Pure Python Word (DOCX) ↔ HTML conversion with guaranteed round-trip fidelity
Project description
docwow
Pure Python Word (DOCX) ↔ HTML conversion with guaranteed round-trip fidelity.
docwow converts Word documents to a self-contained HTML representation and back again — without losing a single paragraph indent, table merge, list level, footnote, comment, or inline image. It also converts arbitrary HTML from any source into DOCX on a best-effort basis.
Why docwow?
Working with Word documents in Python usually means reaching for multiple tools — one for rendering to HTML, another for programmatic editing, another for writing DOCX output. docwow covers all of it in a single library with a unified model:
- DOCX → HTML — render any Word document to self-contained HTML for browser display, web apps, or archival storage
- HTML → DOCX (lossless round-trip) — convert docwow HTML back to DOCX with guaranteed fidelity; not a single paragraph indent, table merge, list level, footnote, comment, or inline image is lost
- Arbitrary HTML → DOCX — convert HTML from any source — a CMS, rich text editor, web page, or email — to a properly formatted Word document
- Programmatic API — open, read, edit, and build Word documents in pure Python without touching XML; every feature accessible via a clean, chainable API
The key insight behind the round-trip: rather than inferring Word semantics from CSS (which is lossy), docwow embeds the original Word metadata directly into data-dw-* HTML attributes. The browser renders the CSS; when you convert back to DOCX, docwow reads the data attributes and reconstructs the original Word XML exactly.

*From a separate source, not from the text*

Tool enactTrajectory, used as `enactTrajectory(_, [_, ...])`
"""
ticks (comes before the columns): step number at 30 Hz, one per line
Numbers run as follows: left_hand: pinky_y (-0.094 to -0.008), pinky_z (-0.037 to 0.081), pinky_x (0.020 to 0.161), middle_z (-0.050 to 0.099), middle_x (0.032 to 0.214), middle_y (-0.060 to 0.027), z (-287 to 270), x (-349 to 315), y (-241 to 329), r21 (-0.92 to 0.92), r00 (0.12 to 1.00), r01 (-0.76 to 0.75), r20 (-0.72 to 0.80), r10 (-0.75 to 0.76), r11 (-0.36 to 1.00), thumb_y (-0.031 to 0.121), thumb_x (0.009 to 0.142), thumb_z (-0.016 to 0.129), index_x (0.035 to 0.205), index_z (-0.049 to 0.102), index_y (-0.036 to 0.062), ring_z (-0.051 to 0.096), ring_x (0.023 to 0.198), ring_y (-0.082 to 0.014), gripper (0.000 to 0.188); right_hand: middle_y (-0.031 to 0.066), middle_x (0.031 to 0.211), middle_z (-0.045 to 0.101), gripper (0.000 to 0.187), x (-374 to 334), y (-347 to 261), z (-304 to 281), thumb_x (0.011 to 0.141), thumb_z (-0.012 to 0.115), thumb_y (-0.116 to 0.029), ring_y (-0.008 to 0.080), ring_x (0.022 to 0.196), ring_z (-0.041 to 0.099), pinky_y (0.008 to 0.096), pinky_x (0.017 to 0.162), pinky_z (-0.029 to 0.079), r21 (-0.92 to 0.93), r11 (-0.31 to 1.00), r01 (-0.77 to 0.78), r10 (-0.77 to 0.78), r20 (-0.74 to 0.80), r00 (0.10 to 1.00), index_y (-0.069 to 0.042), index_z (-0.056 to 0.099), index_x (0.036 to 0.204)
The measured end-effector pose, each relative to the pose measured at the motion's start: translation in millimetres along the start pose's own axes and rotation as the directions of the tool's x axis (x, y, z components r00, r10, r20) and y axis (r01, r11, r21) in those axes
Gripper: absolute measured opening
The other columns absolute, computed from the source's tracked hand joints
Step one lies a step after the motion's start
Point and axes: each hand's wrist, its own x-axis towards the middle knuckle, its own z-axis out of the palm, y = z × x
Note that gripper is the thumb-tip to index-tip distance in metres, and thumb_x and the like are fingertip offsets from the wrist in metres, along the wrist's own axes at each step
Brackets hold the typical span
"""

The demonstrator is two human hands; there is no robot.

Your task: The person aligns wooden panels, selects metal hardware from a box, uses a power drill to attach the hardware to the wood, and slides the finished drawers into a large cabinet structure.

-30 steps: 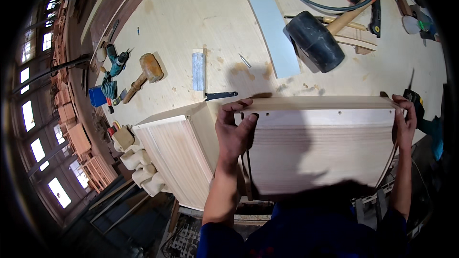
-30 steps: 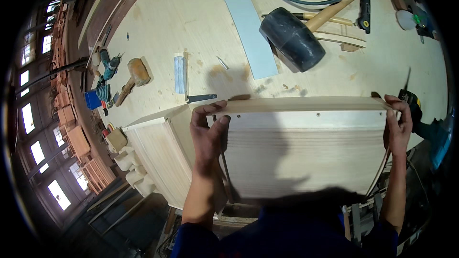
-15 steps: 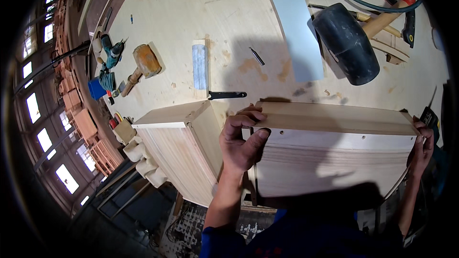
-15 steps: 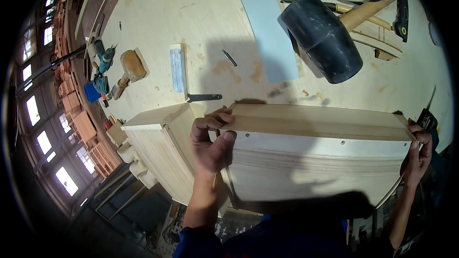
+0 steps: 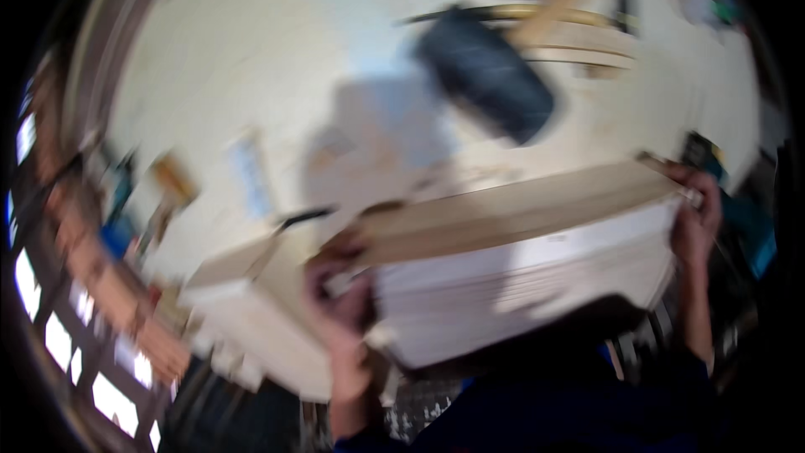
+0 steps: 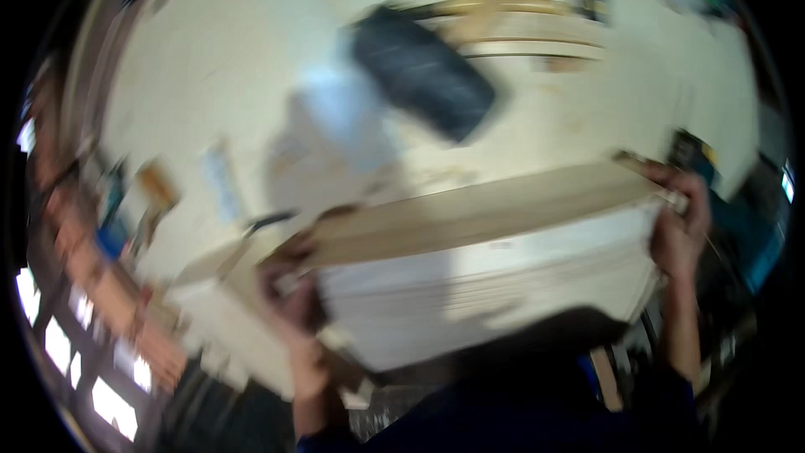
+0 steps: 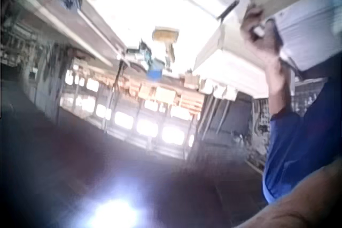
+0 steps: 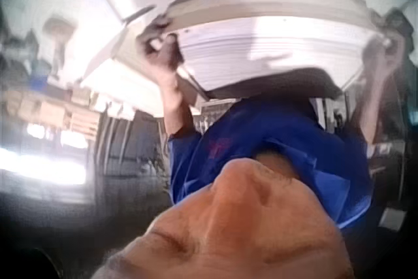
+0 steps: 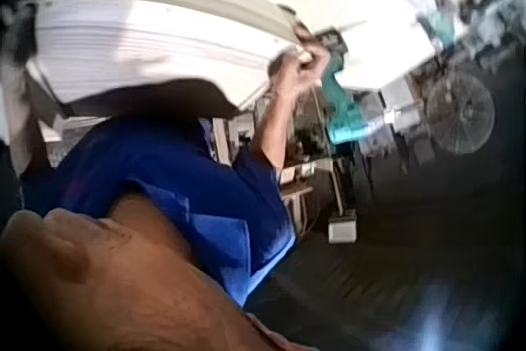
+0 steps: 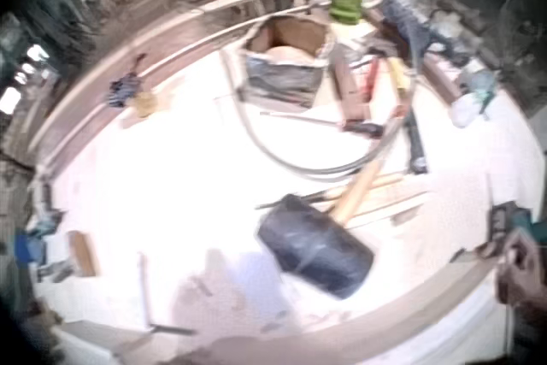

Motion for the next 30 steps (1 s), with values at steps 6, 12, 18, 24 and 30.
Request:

Battle-tested: stress-tested against 176 real-world DOCX files from the Apache POI corpus — 159/176 round-trip with zero data loss. The remaining 17 are invalid, encrypted, or password-protected files. 2,552 tests across all five pipeline layers with ≥ 90% coverage.
Install
pip install docwow
Quick Start
import docwow
# DOCX → HTML
html = docwow.to_html("document.docx")
# docwow HTML → DOCX (lossless round-trip)

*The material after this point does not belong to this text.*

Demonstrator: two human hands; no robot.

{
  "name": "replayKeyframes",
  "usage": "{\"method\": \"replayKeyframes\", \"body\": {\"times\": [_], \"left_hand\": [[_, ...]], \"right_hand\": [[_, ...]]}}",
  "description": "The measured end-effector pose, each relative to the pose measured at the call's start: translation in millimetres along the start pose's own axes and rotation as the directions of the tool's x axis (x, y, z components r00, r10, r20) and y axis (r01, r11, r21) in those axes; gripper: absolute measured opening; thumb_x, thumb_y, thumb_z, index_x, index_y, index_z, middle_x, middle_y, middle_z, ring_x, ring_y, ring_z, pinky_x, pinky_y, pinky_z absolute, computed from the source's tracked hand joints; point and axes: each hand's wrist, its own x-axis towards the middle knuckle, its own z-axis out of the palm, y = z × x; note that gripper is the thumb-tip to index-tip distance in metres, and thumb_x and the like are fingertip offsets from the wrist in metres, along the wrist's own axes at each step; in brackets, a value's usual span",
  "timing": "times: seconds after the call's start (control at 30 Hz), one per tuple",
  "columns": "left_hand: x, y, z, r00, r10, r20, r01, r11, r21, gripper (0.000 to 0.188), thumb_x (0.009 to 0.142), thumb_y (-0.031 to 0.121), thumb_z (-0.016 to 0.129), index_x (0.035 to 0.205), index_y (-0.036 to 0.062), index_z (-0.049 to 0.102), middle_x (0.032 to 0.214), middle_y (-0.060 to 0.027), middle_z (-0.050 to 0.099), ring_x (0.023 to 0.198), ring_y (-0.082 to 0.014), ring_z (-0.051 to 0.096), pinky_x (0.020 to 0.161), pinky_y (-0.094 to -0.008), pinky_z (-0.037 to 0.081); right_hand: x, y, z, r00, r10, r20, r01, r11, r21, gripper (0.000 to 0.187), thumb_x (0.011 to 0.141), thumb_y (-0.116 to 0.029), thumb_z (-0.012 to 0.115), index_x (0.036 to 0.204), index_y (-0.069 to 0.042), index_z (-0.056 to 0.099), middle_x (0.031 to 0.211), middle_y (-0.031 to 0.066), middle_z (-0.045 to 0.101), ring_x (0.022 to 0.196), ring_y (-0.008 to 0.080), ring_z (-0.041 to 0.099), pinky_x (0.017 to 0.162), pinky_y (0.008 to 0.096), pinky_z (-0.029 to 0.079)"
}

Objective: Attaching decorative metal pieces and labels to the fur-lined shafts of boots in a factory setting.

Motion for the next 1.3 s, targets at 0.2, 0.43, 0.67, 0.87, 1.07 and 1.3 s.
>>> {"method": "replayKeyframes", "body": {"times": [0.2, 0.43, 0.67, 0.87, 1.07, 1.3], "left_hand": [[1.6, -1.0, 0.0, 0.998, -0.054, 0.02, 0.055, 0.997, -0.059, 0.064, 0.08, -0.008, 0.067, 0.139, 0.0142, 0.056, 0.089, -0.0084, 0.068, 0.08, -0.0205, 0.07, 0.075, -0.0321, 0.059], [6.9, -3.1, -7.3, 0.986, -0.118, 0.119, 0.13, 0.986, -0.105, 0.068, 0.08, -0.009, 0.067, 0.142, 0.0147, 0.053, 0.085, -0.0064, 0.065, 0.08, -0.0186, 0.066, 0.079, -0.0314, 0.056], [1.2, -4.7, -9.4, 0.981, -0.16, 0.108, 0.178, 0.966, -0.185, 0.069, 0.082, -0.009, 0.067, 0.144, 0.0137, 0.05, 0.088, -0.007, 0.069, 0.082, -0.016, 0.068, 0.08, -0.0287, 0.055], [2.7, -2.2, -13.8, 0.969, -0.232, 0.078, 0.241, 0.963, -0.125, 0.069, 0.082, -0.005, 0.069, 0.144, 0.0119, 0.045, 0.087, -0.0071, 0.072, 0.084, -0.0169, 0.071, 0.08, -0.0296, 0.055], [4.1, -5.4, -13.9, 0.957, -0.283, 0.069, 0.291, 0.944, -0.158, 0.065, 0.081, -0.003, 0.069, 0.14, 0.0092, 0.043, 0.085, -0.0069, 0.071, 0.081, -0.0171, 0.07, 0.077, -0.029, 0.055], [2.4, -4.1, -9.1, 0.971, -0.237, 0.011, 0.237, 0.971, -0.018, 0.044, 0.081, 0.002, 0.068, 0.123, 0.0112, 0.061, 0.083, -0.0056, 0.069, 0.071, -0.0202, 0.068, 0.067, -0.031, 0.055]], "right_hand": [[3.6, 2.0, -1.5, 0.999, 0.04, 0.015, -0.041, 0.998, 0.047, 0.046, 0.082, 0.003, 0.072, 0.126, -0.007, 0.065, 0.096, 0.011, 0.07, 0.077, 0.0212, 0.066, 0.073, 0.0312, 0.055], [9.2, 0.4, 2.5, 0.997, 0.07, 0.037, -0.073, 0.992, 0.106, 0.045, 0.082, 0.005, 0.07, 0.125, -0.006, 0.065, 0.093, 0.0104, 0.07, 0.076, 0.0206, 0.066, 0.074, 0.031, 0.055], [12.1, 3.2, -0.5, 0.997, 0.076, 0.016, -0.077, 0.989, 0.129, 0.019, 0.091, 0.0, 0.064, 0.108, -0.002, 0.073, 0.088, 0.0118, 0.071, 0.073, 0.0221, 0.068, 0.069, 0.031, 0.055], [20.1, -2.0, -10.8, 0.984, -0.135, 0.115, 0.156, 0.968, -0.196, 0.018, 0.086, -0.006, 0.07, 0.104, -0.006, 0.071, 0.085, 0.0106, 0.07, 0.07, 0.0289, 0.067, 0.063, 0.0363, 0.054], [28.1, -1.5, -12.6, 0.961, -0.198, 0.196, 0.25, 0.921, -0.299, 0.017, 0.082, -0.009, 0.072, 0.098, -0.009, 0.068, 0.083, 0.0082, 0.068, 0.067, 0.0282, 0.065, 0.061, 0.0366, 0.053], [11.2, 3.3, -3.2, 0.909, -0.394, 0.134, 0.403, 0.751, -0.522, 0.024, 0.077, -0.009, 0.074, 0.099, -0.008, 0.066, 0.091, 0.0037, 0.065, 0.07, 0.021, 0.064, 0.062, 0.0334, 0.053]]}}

docwow.to_docx(html, "output.docx")
# Arbitrary HTML → DOCX (best-effort, any source)
docwow.to_docx("<h1>Title</h1><p>Body text.</p>", "output.docx", is_foreign_html=True)
# Or use the Document object for programmatic editing
doc = docwow.open("document.docx")
para = doc.paragraphs.add_paragraph()
para.runs.add_text("Hello world", bold=True)

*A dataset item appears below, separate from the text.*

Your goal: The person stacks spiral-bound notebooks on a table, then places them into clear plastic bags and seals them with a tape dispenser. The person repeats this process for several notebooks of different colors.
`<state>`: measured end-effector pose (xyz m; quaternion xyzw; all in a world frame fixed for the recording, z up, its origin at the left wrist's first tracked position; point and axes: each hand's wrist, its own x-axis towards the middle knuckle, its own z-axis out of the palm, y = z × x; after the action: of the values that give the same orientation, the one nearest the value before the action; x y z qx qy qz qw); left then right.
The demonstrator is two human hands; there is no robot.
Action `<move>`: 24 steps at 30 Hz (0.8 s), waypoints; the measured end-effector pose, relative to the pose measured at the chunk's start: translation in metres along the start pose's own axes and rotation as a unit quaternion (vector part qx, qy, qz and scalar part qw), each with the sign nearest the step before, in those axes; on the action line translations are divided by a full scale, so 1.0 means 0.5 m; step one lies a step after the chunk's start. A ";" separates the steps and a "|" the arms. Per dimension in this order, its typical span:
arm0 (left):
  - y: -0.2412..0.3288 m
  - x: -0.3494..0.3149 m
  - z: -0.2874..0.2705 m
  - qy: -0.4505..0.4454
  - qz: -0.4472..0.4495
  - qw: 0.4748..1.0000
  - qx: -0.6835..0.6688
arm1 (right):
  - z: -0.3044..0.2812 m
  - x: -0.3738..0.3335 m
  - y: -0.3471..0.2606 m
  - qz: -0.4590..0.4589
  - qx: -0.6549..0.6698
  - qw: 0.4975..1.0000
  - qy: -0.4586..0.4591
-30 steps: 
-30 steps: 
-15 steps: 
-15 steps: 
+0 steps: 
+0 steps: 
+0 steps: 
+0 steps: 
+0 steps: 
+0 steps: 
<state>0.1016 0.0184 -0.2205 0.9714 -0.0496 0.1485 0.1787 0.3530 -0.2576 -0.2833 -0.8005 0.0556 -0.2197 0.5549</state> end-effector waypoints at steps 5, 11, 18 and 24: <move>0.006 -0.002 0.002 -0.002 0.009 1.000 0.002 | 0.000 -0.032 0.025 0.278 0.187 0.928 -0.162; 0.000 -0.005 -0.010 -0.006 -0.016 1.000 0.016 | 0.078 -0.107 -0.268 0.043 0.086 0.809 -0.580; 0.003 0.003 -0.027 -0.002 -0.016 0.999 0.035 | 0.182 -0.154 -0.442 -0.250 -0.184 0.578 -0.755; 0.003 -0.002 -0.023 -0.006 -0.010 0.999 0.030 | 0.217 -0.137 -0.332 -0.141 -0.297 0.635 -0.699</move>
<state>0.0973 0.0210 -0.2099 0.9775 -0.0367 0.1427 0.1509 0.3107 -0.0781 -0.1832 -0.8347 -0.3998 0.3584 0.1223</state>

doc.to_docx("output.docx")
Control conversion warnings:
import docwow
docwow.suppress_warnings() # silence all DocwowConversionWarnings
docwow.strict_warnings() # raise on any unsupported construct (useful in CI)
Feature Support
✅ Supported
| Feature | Notes |
|---|---|
| Paragraphs | Text, alignment, indentation, spacing, keep-together/with-next, page-break-before |
| Run formatting | Bold, italic, underline, strikethrough, small caps, all caps, font name/size, colour, highlight, superscript/subscript |
| Tab stops | Custom paragraph tab stops (w:tabs), tab character runs (w:tab), set_tab_stops() API, full round-trip |
| Cross-references | REF fields linking to named bookmarks; renders as <a class="dw-xref">, MutableCrossRef API, full round-trip |
| Multiple sections | Multiple w:sectPr with independent page size, margins, and break type; MutableSectionBreak API, full round-trip |
| Inline images | PNG, JPEG, GIF, BMP, TIFF, WebP, SVG, EMF, WMF |
| Tables | Column spans, row spans (vMerge), column/row widths, table-level styles; fully editable via programmatic API |
| Lists | Bullet and numbered, up to 9 nesting levels, decimal/lowerLetter/upperLetter/lowerRoman/upperRoman formats |
| Hyperlinks | External URLs, mailto links |
| Paragraph styles | Style ID round-trip, Heading 1–9 and custom styles |
| Page geometry | Page size, margins |
| Headers & footers | Text content, page number fields, default/first/even slots — see limitations below |
| Page breaks | Explicit page breaks parsed, written, and round-tripped |
| Footnotes & endnotes | Parse, render to HTML, HTML → DOCX round-trip, and programmatic API |
| Bookmarks | Parse w:bookmarkStart, render as <a id="…"> anchors, full round-trip, MutableBookmark API |
| Table of Contents | Parse w:sdt TOC blocks, render as <nav class="dw-toc">, full round-trip, MutableTableOfContents API |
| Comments | Parse word/comments.xml, render as superscript markers with CSS hover popups in HTML, full round-trip, MutableComment API |
| Track changes | Parse w:ins/w:del, render as green underline / red strikethrough with hover popup (author, date, Accept/Reject buttons) in HTML, full round-trip, MutableTrackedChange API |
| Paragraph borders | Box, rule, and partial borders (w:pBdr); set_borders() API, full round-trip via data-dw-borders |
| Field codes | DATE, TIME, AUTHOR, TITLE, FILENAME fields alongside PAGE/NUMPAGES/SECTIONPAGES; static placeholders in HTML, full round-trip |
| Hidden text | w:vanish → display:none in HTML; set_vanish() API, full round-trip |
| Floating images | Positioned (wp:anchor) images with square, tight, topAndBottom, through, and none text wrapping; MutableFloatingImageRun API, full round-trip |
| Programmatic API | Open, edit, and save documents in pure Python; doc.find(), doc.remove_footnote(), doc.remove_comment(), and more |
⚠️ Headers, Footers & Page Numbers — Known Limitations
Headers and footers are supported for DOCX round-trips and basic HTML rendering, but several aspects are incomplete. These are intentional deferments, not bugs.
What works
- DOCX ↔ DOCX round-trip — all six slots (default/first/even × header/footer), page number fields (
PAGE,NUMPAGES,SECTIONPAGES), and thetitle_pgflag survive a full write → parse cycle with no data loss. - HTML rendering — headers and footers with real text content are rendered as
<header>/<footer>elements visible in the browser. - DOCX → HTML → DOCX round-trip — page-number-only paragraphs (e.g. "Page N of M") are kept as hidden elements in the HTML (
display:none) so the fields survive the HTML → DOCX leg. The output DOCX will have a working page-number footer in Word. - Print / PDF export —
render_document(doc, page_view=True)injects@media print+@pageCSS with the correct paper size and margins, so Cmd+P / browser PDF export paginates correctly.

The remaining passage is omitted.